It was nearly a day before he managed to find Vi after the Battle of Piltover.
He spends almost eight hours unconscious after the Z-Drive’s explosion. It was probably the most sleep he’s gotten in a long time, though the splitting headache and the blind panic upon waking kept it from being refreshing.
He managed to shuffle and then stumble through the night, the smoke, the cries of the wounded and dying. Whispers of conversation began to catch his attention, as Zaunites recognized him, their voices only half real in the hellscape of the aftermath of the battle.
Jinx fell. Jinx gone. Jinx dead. Jinx caught in one of her own explosions. Took the monster with her.
Tears began to collect behind his eyes and catch in his throat. He began a half-run, only as much as his aching body and screaming lungs could manage.
It could not be true, not when he had just gotten her back, had just begun to prove to her that he hadn’t given up on her.
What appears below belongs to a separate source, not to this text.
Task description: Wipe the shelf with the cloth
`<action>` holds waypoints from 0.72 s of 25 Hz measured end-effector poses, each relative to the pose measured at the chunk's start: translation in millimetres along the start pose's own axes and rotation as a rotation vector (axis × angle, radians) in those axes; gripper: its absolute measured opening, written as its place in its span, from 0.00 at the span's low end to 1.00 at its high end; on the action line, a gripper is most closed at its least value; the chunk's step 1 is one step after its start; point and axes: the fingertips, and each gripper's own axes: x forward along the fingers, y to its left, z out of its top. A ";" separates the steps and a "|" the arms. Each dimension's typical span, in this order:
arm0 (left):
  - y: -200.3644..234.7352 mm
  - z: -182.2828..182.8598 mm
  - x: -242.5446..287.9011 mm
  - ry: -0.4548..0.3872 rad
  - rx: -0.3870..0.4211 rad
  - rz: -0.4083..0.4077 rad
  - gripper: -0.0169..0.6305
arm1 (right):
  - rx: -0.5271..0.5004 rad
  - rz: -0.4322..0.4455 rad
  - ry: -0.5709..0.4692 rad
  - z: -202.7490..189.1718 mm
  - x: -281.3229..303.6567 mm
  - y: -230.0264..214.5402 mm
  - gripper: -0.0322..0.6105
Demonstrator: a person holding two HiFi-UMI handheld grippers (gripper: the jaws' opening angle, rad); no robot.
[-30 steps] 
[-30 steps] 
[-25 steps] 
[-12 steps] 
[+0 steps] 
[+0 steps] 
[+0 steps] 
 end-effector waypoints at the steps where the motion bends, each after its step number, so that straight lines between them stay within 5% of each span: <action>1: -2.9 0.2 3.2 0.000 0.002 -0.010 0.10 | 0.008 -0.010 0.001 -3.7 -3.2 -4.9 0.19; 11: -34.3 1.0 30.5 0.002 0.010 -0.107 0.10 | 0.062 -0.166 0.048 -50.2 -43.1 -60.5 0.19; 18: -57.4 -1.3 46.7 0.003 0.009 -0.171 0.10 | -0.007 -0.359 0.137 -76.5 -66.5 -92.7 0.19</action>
Not when he had saved the whole damn world for their city, their future, her.
An old rule of Vander and Benzo crept into his mind and gave some order to his wildly disordered, half-formed thoughts: If you lose each other, go back to where you got separated.
It seemed he was not the only one who remembered the rule.
Violet was there, slumped against a pillar, head pressed against her knees. Caitlyn sat next to her, arm wrapped around her broad shoulders. The enforcer looked up sharply at his footsteps. A heavy bandage covered nearly half of her face and over one eye. Her expression was tense and wary, and her one visible eye red-rimmed. Recognition registered, and pity softened the tension on her face. She looked away.
He only just barely suppressed a sob, walking toward the hunched figure next to Caitlyn. No, no, no. He wouldn’t believe it, not until…
Vi lifted her face. The lurid light from nearby fires and emergency lights caught the tears tracking down through the soot and bruises on her pale, drawn face.
“Ekko,” she sobbed, “I couldn’t. Jinx, she’s…” A helpless choked wail ripped its way from her chest.
He collapsed to his knees at her feet, a howl of grief finally found its freedom as he pressed his face into her knees.
Vi rearranged her legs, pulling him forward and into her embrace, curling around him protectively, and he wept against her shoulder. He allowed himself, just this once, to feel like the boy who had only ever wanted to be Vi and feel safe in her strong arms.
Ekko had no idea how long they sat like that, crying over their loss, maybe the only ones in the city not mourning the idea of Jinx. They mourned the wounded girl they both loved, the mad girl.
He dimly registered Caitlyn leaving at one point, murmuring something to Vi that he didn’t bother to listen to.
Vi brokenly told him the story of Jinx sacrificing herself to save her, to eliminate the threat that had once been their beloved father. The big fat hero.
Morning light was weakly pushing through the lingering smoke when he finally pulled away. Every muscle and joint protested the movement, and he sat back on the floor in an ungraceful flop. Vi chuckled in spite of herself.
She took a moment to take a good look at him, taking in the injuries that marred his middle and arms.
“Is that her work?” Vi made a broad gesture at him, and, for a moment, he was convinced that she meant the whole of him. She seemed to register that he wasn’t understanding and pointed this time, straight at his chest.
He looked down to see that bright pink X across his shirt had survived.
Jinx had asked him to cut her hair even further, chop it to the skull. He couldn’t deny her much of anything at this point, though he couldn’t bring himself to hack off her signature bang.
It wasn’t his best work, but she also could not stop moving for more than five seconds, talking about the final prep needed on the ‘copter and the plans for the attack, hands gesticulating wildly.
After he finished, she touched the remaining longer strands curiously, looking over her should at him with a quirked brow.
“You gotta have something of your old look. Brand recognition or something like that."
She snorted and picked up a piece of scrap, looking at her fuzzy reflection in the metal. He noticed that she had been avoiding the cracked mirror in her workshop, where a child’s drawing sat stuck to the glass and a bunny ear headband perched on top.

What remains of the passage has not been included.